I have never been on a jury before. All New South Wales voters (with some exceptions, most importantly lawyers and criminals) are eligible to be called for jury duty,[1] but as the selection is random, it is possible to go through life without ever being called. I was beginning to think that would happen to me. Sometimes I would encounter someone who would say they had been called for jury duty — usually they would say this with a groan, and explain how they were hoping to get out of it. Inwardly, I would disapprove of this shocking lack of civic responsibility, because I had long accepted that juries were central to the fair administration of justice, and that the duty to be a juror, like the duty to vote in elections, was honourable and not to be shirked. I envied people who had the opportunity. When my turn finally came, there was no way that I was going to miss it.
The system is this: I received a notice that my name had been selected from the electoral roll to be included on the jury roll. Some months later, I received another notice, asking me to attend for jury duty at the Downing Centre (Sydney’s central courthouse) on a certain day. This did not mean I was on a jury, only that I had to show up for possible selection.
I arrived at the appointed time, finding a crowd of potential jurors waiting for admission to the building. Also loitering outside were a few photographers armed with long-lens cameras, looking out for noteworthy crims, lawyers or celebrities who might be attending court that day. Security at the entrance was tight: the first layer intended to exclude people who might have Covid-19; the second (airport-style) to exclude weapons.

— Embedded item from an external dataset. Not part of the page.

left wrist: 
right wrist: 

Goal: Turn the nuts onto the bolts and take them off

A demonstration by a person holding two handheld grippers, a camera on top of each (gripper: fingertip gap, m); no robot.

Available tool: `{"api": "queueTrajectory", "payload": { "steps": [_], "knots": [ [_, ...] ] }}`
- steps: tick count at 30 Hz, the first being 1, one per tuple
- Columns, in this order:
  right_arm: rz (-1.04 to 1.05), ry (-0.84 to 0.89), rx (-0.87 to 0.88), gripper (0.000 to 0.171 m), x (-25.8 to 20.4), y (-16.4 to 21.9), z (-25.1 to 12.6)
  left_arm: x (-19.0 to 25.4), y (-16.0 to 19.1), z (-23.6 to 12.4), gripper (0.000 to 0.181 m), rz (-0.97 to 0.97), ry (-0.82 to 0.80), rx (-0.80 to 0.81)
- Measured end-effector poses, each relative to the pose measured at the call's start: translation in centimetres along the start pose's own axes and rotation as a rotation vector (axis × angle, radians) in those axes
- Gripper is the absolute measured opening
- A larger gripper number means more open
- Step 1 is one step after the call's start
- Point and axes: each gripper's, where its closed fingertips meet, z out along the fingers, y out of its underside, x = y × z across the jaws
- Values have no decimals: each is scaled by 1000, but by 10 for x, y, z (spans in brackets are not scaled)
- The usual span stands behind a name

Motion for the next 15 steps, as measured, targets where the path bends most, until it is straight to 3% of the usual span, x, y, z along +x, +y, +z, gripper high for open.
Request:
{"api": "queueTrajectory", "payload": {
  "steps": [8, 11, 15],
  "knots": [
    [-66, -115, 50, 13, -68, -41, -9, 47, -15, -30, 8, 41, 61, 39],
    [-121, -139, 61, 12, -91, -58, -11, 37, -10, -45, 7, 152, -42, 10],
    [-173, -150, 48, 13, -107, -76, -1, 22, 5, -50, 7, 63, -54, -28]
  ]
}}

Inside, I was directed to the jury assembly area and given a number. The airport-like experience continued as I sat in a cavernous room along with a few hundred other people. Most of these people were called up at some point during the day; some of them were called only to be told that they were dismissed, their jury duty complete for the time being. I waited. Around lunchtime, some of us were asked if we were willing to return on another day. I said yes: those who did not volunteer were dismissed.
Returning a few days later, I was directed to wait again, but this time, after only an hour or so, my number was called and I became one of a jury panel — this being twenty or thirty people from whom the jury would be selected. We were led into a room adjoining a courtroom and the process of selection began.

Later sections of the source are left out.